-- Opening Marker --

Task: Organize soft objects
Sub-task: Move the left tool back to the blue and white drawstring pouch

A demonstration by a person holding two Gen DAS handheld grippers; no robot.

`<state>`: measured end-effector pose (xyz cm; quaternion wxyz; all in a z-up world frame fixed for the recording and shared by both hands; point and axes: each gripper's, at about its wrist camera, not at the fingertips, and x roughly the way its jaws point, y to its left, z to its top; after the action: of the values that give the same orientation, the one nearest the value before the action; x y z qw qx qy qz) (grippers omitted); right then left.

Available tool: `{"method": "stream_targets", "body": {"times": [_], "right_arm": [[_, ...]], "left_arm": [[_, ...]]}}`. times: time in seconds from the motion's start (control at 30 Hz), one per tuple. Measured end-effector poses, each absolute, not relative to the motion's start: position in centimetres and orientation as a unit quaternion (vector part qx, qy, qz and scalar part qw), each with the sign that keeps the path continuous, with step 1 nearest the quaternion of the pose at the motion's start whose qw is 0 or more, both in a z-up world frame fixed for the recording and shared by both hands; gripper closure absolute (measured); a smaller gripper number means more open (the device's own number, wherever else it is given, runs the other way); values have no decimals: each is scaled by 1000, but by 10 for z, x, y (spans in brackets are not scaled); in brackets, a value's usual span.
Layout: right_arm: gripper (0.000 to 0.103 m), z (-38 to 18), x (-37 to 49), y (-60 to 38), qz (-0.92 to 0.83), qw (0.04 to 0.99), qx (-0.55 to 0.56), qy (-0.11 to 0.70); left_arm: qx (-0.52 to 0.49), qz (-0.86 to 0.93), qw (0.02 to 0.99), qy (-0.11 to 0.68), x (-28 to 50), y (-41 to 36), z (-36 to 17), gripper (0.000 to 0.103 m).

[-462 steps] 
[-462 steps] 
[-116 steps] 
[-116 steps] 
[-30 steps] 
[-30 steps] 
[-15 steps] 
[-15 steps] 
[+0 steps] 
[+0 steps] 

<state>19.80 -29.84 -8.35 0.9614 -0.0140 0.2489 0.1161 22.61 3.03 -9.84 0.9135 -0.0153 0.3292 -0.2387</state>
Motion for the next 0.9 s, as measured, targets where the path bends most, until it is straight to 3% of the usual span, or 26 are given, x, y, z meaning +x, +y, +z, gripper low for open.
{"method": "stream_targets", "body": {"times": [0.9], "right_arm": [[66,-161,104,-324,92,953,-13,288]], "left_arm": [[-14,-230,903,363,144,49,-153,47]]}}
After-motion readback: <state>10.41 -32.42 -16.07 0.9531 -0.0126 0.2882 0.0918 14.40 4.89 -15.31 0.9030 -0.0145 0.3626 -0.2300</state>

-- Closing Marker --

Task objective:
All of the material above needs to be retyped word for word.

Response to this exercise:
Task: Organize soft objects
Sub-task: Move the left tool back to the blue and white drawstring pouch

A demonstration by a person holding two Gen DAS handheld grippers; no robot.

`<state>`: measured end-effector pose (xyz cm; quaternion wxyz; all in a z-up world frame fixed for the recording and shared by both hands; point and axes: each gripper's, at about its wrist camera, not at the fingertips, and x roughly the way its jaws point, y to its left, z to its top; after the action: of the values that give the same orientation, the one nearest the value before the action; x y z qw qx qy qz) (grippers omitted); right then left.

Available tool: `{"method": "stream_targets", "body": {"times": [_], "right_arm": [[_, ...]], "left_arm": [[_, ...]]}}`. times: time in seconds from the motion's start (control at 30 Hz), one per tuple. Measured end-effector poses, each absolute, not relative to the motion's start: position in centimetres and orientation as a unit quaternion (vector part qx, qy, qz and scalar part qw), each with the sign that keeps the path continuous, with step 1 nearest the quaternion of the pose at the motion's start whose qw is 0 or more, both in a z-up world frame fixed for the recording and shared by both hands; gripper closure absolute (measured); a smaller gripper number means more open (the device's own number, wherever else it is given, runs the other way); values have no decimals: each is scaled by 1000, but by 10 for z, x, y (spans in brackets are not scaled); in brackets, a value's usual span.
Layout: right_arm: gripper (0.000 to 0.103 m), z (-38 to 18), x (-37 to 49), y (-60 to 38), qz (-0.92 to 0.83), qw (0.04 to 0.99), qx (-0.55 to 0.56), qy (-0.11 to 0.70); left_arm: qx (-0.52 to 0.49), qz (-0.86 to 0.93), qw (0.02 to 0.99), qy (-0.11 to 0.68), x (-28 to 50), y (-41 to 36), z (-36 to 17), gripper (0.000 to 0.103 m).

[-462 steps] 
[-462 steps] 
[-116 steps] 
[-116 steps] 
[-30 steps] 
[-30 steps] 
[-15 steps] 
[-15 steps] 
[+0 steps] 
[+0 steps] 

<state>19.80 -29.84 -8.35 0.9614 -0.0140 0.2489 0.1161 22.61 3.03 -9.84 0.9135 -0.0153 0.3292 -0.2387</state>
Motion for the next 0.9 s, as measured, targets where the path bends most, until it is straight to 3% of the usual span, or 26 are given, x, y, z meaning +x, +y, +z, gripper low for open.
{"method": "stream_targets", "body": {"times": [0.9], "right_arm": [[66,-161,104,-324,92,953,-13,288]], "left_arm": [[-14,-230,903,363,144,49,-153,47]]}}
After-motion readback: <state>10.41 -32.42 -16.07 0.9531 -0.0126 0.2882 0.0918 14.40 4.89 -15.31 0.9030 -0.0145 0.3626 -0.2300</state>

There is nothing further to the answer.